Within the next two weeks, Flag Officer Garrett J. Pendergrast had captured 16 enemy vessels, serving early notice to the Confederate War Department that the blockade would be effective if extended.

The blockade would last until the war’s end as the Union Navy maintained a strenuous effort on the Atlantic and Gulf Coast of the Confederate States of America designed to prevent the passage of trade goods, supplies, and arms to and from the Confederacy.

His strategy, part of the Anaconda Plan (so-named because it was meant to suffocate the South) of General Winfield Scott, required the closure of 3,500 miles of Confederate coastline and 12 major ports, including New Orleans and Mobile, Ala., the top two cotton-exporting ports prior to the outbreak of the war, as well as the Atlantic ports of Richmond, Charleston, Savannah, and Wilmington, N.C.

The Union commissioned 500 ships, which destroyed or captured about 1,500 blockade runners over the course of the war; nonetheless, five out of six ships evading the blockade were successful.

Ships that tried to evade the blockade were mostly newly built, high-speed ships with small cargo capacity. They were operated by the British (using Royal Navy officers on leave) and ran between Confederate-controlled ports and the neutral ports of Havana, Cuba; Nassau, Bahamas, and Bermuda, where British suppliers had set up supply bases.

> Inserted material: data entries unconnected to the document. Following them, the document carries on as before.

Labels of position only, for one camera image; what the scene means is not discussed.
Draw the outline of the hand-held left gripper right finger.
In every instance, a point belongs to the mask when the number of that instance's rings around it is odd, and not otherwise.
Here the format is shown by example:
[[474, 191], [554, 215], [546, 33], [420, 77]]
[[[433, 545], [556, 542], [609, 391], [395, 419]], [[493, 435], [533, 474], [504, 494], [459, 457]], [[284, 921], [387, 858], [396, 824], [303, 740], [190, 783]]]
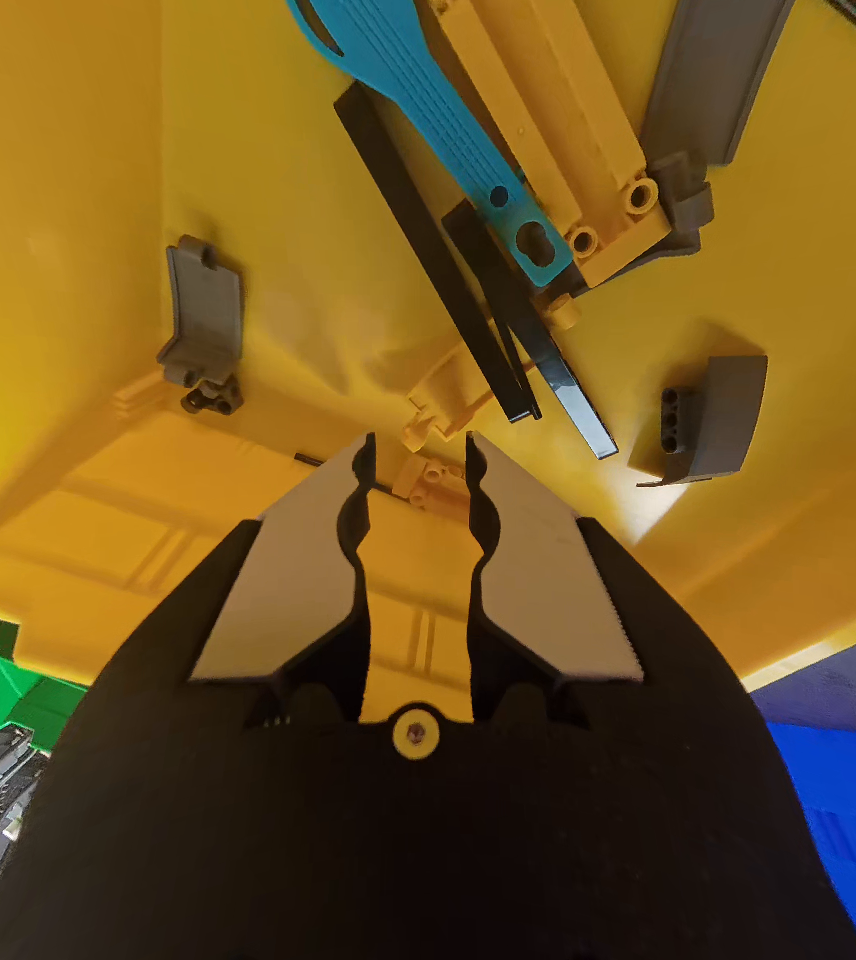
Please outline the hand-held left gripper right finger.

The blockade runners carried only a small fraction of the usual cargo. Thus, Confederate cotton exports were reduced 95% from 10 million bales in the three years prior to the war to just 500,000 bales during the blockade period.

The Union blockade was a powerful weapon that eventually ruined the Southern economy, at the cost of very few lives.

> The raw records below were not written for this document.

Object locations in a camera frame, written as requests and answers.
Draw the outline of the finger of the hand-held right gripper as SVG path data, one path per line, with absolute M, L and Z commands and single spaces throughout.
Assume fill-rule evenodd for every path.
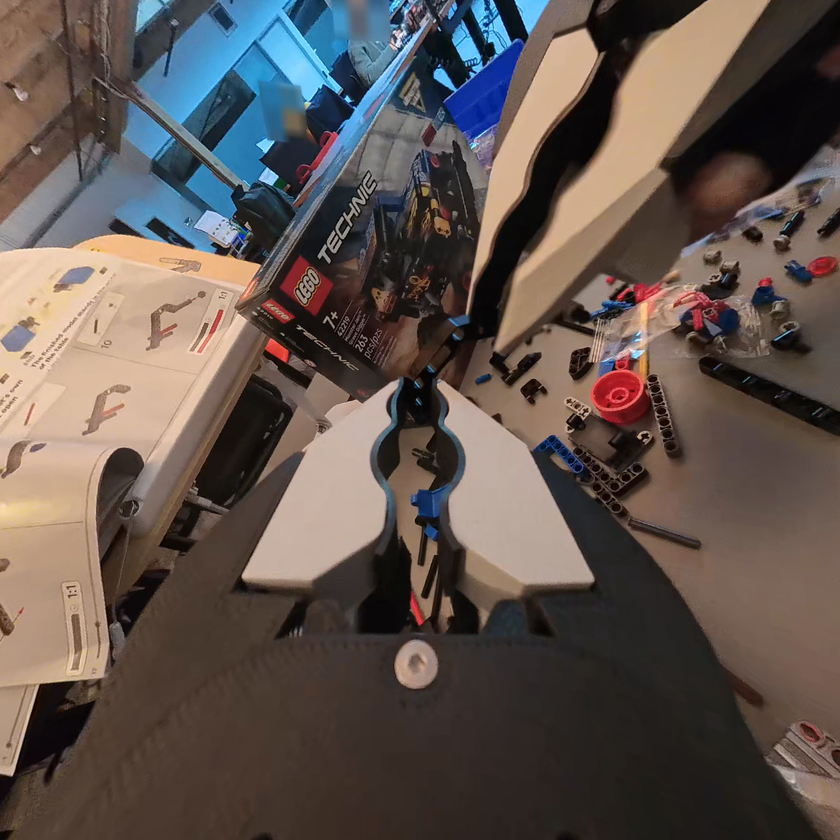
M 469 293 L 469 323 L 499 330 L 512 273 L 548 223 L 556 193 L 577 176 L 607 128 L 607 52 L 588 29 L 549 43 L 510 119 L 499 124 Z
M 564 188 L 553 204 L 548 223 L 532 241 L 514 269 L 505 292 L 511 308 L 502 314 L 496 337 L 498 351 L 513 350 L 538 327 L 557 316 L 572 297 L 599 274 L 628 281 L 656 280 L 676 261 L 690 241 L 690 221 L 679 217 L 667 176 L 648 163 L 658 160 L 664 145 L 654 142 L 653 155 L 642 164 L 620 170 L 621 142 L 640 141 L 643 117 L 650 113 L 644 95 L 653 82 L 652 59 L 673 57 L 683 39 L 683 26 L 663 45 L 645 49 L 641 64 L 626 79 L 626 94 L 637 105 L 630 113 L 621 107 L 617 130 L 609 130 L 606 146 L 581 182 Z M 655 95 L 671 96 L 669 83 L 653 82 Z

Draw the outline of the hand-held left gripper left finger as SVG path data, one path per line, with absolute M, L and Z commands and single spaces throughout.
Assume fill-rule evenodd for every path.
M 314 440 L 257 542 L 250 589 L 403 611 L 403 551 L 390 479 L 401 463 L 402 380 Z

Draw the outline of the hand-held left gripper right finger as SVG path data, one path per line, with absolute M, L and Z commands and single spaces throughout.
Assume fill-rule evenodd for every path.
M 529 447 L 450 385 L 438 430 L 453 438 L 448 530 L 455 588 L 482 613 L 503 601 L 583 592 L 595 578 Z

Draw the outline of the black connector with blue pin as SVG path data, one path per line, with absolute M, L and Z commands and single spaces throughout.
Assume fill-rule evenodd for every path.
M 418 572 L 414 573 L 415 597 L 423 603 L 427 614 L 439 611 L 443 601 L 443 585 L 440 579 L 440 562 L 438 559 L 437 538 L 439 530 L 440 493 L 445 480 L 439 466 L 435 452 L 426 447 L 414 447 L 412 457 L 416 467 L 429 478 L 430 484 L 421 487 L 411 498 L 415 512 L 414 522 L 419 530 L 419 542 L 416 549 L 415 565 Z

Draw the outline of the black beam piece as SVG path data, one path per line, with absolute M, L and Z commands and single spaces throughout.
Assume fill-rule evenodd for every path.
M 418 359 L 400 379 L 395 398 L 400 418 L 414 426 L 431 419 L 435 382 L 465 343 L 475 337 L 476 328 L 468 314 L 448 318 L 435 329 L 430 344 L 419 351 Z

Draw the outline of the instruction booklet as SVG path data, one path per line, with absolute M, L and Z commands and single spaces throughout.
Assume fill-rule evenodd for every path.
M 234 317 L 238 289 L 74 248 L 2 253 L 2 775 L 38 688 L 100 679 L 119 510 Z

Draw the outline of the person's right hand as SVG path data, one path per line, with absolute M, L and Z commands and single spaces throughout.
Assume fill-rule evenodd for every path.
M 727 151 L 716 155 L 679 191 L 689 219 L 689 240 L 719 230 L 751 202 L 769 194 L 774 178 L 754 154 Z

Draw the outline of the blue plastic bin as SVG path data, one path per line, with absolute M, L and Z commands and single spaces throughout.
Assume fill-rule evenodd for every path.
M 524 42 L 517 38 L 444 100 L 451 119 L 467 140 L 498 125 Z

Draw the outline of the blue angled beam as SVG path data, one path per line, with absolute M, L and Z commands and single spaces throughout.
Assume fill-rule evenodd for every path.
M 556 456 L 560 462 L 578 479 L 587 480 L 590 476 L 590 470 L 586 464 L 554 435 L 546 437 L 533 448 L 532 452 L 534 454 Z

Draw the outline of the clear bag of small pieces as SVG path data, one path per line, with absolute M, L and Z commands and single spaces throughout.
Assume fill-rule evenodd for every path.
M 594 362 L 639 360 L 645 353 L 674 358 L 752 360 L 770 355 L 761 313 L 747 297 L 710 297 L 695 286 L 667 287 L 599 325 Z

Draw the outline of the red toy wheel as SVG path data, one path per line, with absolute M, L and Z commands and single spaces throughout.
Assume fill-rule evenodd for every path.
M 610 424 L 629 426 L 651 410 L 645 381 L 634 371 L 614 370 L 600 376 L 590 392 L 592 407 Z

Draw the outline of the dark grey axle rod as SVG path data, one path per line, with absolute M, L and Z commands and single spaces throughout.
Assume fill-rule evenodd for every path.
M 631 530 L 645 533 L 649 536 L 662 539 L 669 543 L 677 544 L 690 550 L 700 550 L 702 543 L 698 539 L 690 537 L 680 532 L 658 526 L 652 522 L 639 520 L 637 518 L 629 518 L 627 525 Z

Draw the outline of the dark printed toy box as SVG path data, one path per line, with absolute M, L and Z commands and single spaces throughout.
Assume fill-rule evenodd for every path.
M 489 176 L 423 56 L 395 62 L 336 145 L 237 310 L 364 401 L 466 313 Z

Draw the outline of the dark brown axle rod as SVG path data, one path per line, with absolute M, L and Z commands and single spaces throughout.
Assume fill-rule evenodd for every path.
M 746 681 L 733 674 L 728 668 L 723 667 L 722 670 L 737 697 L 751 707 L 764 707 L 765 700 L 760 692 L 758 692 L 755 688 L 752 688 Z

The blockade severely reduced cotton exports and choked off munitions imports. The measure of the blockade’s success was not the few ships that slipped through, but the thousands that never tried it.

Ordinary freighters stopped calling at Southern ports. The interdiction of coastal traffic meant that long-distance travel depended on the rickety railroad system, which never overcame the devastating impact of the blockade.

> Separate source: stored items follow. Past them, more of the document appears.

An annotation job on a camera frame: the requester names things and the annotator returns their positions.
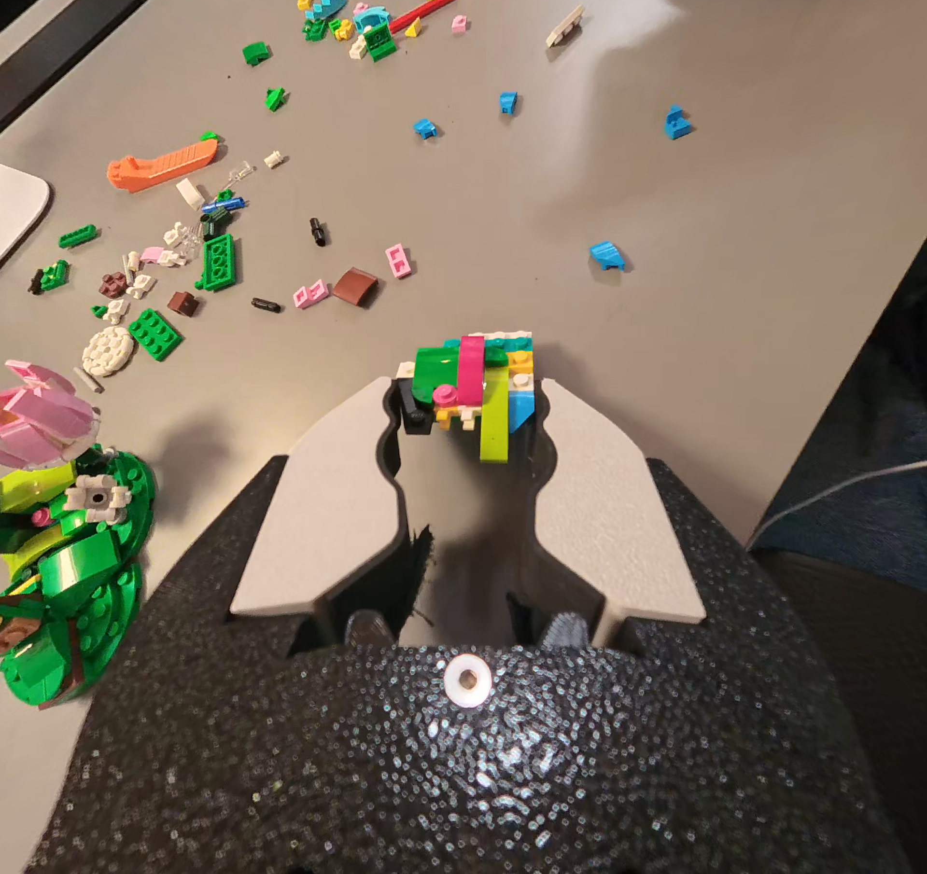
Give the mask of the green studded brick plate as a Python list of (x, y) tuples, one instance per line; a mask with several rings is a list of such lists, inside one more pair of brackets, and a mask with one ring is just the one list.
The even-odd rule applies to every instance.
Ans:
[(165, 360), (183, 342), (183, 336), (154, 309), (141, 312), (127, 330), (138, 345), (158, 362)]
[(196, 288), (216, 292), (237, 283), (237, 254), (233, 235), (226, 232), (204, 242), (203, 276), (196, 283)]

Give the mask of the orange brick separator tool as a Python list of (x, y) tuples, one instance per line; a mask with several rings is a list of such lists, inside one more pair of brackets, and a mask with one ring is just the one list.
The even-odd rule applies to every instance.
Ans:
[(208, 138), (152, 160), (139, 160), (127, 155), (120, 161), (110, 162), (107, 179), (116, 189), (139, 193), (203, 169), (213, 162), (218, 147), (218, 138)]

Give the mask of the scatter of small toy bricks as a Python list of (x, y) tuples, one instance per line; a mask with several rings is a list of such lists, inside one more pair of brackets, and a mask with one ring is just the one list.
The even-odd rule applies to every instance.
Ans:
[[(226, 225), (238, 210), (245, 208), (247, 201), (236, 186), (254, 171), (248, 162), (233, 170), (226, 185), (216, 196), (207, 200), (191, 183), (187, 176), (180, 178), (177, 190), (185, 201), (195, 209), (195, 219), (189, 226), (176, 222), (165, 232), (162, 245), (148, 246), (142, 251), (131, 250), (122, 257), (122, 272), (105, 275), (99, 289), (100, 294), (108, 299), (105, 306), (96, 306), (95, 315), (99, 320), (110, 325), (124, 324), (124, 318), (131, 305), (146, 294), (156, 283), (151, 275), (153, 268), (186, 266), (196, 255), (203, 257), (203, 245), (207, 240), (226, 233)], [(77, 375), (95, 392), (103, 390), (99, 383), (101, 378), (88, 375), (81, 364), (75, 369)]]

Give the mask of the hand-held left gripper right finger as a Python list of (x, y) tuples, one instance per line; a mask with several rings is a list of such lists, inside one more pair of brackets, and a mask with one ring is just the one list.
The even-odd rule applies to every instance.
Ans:
[(533, 536), (550, 570), (534, 588), (550, 613), (582, 614), (594, 646), (630, 617), (698, 625), (706, 616), (648, 461), (608, 417), (540, 381)]

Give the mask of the brown curved toy brick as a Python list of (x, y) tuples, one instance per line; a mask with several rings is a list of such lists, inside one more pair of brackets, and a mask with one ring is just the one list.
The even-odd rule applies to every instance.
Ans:
[(354, 307), (364, 307), (377, 292), (379, 278), (358, 267), (351, 267), (331, 289), (335, 298)]

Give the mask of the green brick lotus flower model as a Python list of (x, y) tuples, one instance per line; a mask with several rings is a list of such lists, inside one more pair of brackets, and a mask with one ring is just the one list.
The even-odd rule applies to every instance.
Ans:
[(99, 681), (142, 601), (156, 481), (97, 441), (99, 408), (58, 372), (10, 359), (1, 393), (2, 680), (44, 710)]

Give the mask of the multicoloured toy brick assembly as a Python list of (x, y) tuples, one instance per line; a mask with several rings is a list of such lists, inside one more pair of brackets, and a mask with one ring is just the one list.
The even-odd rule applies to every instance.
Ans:
[(535, 416), (533, 335), (529, 330), (472, 333), (420, 347), (400, 363), (402, 426), (427, 436), (457, 421), (479, 431), (482, 463), (507, 463), (510, 439)]

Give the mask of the white rounded board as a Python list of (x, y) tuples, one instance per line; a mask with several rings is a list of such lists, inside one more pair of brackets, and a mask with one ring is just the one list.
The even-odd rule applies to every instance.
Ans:
[(46, 180), (1, 164), (1, 265), (42, 219), (51, 196)]

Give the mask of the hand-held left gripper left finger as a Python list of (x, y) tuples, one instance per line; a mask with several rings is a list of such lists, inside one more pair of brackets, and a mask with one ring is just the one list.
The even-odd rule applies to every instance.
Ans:
[(318, 420), (290, 451), (230, 612), (346, 621), (371, 609), (406, 621), (427, 553), (402, 488), (398, 381), (382, 375)]

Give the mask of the white toy brick plate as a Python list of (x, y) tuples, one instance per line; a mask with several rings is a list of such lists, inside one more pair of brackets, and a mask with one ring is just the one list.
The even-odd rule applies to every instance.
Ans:
[(560, 45), (580, 25), (585, 7), (580, 4), (571, 10), (548, 34), (545, 46), (551, 49)]

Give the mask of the white round brick plate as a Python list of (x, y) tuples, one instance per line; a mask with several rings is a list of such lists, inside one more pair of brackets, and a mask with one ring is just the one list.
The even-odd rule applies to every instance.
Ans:
[(133, 357), (136, 341), (122, 325), (110, 325), (93, 335), (84, 349), (81, 368), (95, 378), (121, 370)]

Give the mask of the long red toy brick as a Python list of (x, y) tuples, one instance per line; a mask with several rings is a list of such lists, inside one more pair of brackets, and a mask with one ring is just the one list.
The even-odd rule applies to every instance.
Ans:
[(393, 19), (388, 24), (389, 31), (392, 34), (404, 32), (404, 30), (407, 29), (416, 19), (423, 19), (434, 13), (434, 11), (446, 7), (453, 1), (455, 0), (427, 0), (418, 7), (400, 15), (398, 18)]

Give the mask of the black padded strip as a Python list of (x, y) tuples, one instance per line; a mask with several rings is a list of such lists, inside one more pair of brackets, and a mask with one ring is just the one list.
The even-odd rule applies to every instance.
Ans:
[(1, 129), (47, 92), (147, 0), (74, 0), (1, 65)]

The blockade caused other hardships as well, especially the maldistribution of food. Throughout the war, the South produced enough food for civilians and soldiers, but it had growing difficulty in moving surpluses to areas of scarcity and famine.

Robert E. Lee’s army, at the end of the supply line, nearly always was short of supplies as the war progressed into its final two years.

Occasional bread riots in Richmond and other cities showed that patriotism was not sufficient to satisfy the demands of housewives.

Land routes remained open for cattle drovers, but after the Federals seized control of the Mississippi River in summer 1863, it became impossible to ship horses, cattle and swine from Texas and Arkansas to the eastern Confederacy. The blockade was a triumph of the U.S. Navy and a major factor in winning the war.

The Confederacy constructed torpedo boats, tending to be small, fast steam launches equipped with spar torpedoes, to attack the blockading fleet. Some torpedo boats were refitted steam launches; others, such as the David class, were purpose-built.

The torpedo boats tried to attack under cover of night by ramming the spar torpedo into the hull of the blockading ship, then backing off and detonating the explosive.

The torpedo boats were not very effective and were easily countered by simple measures such as hanging chains over the sides of ships to foul the screws of the torpedo boats, or encircling the ships with wooden booms to trap the torpedoes at a distance.

One historically notable naval action was the attack of the H.L. Hunley, a hand-powered submarine launched from Charleston against Union blockade ships.

On the night of Feb. 17, 1864, the Hunley attacked the USS Housatonic. The Housatonic sank with the loss of five crew; the Hunley also sank, taking her crew of nine to the bottom.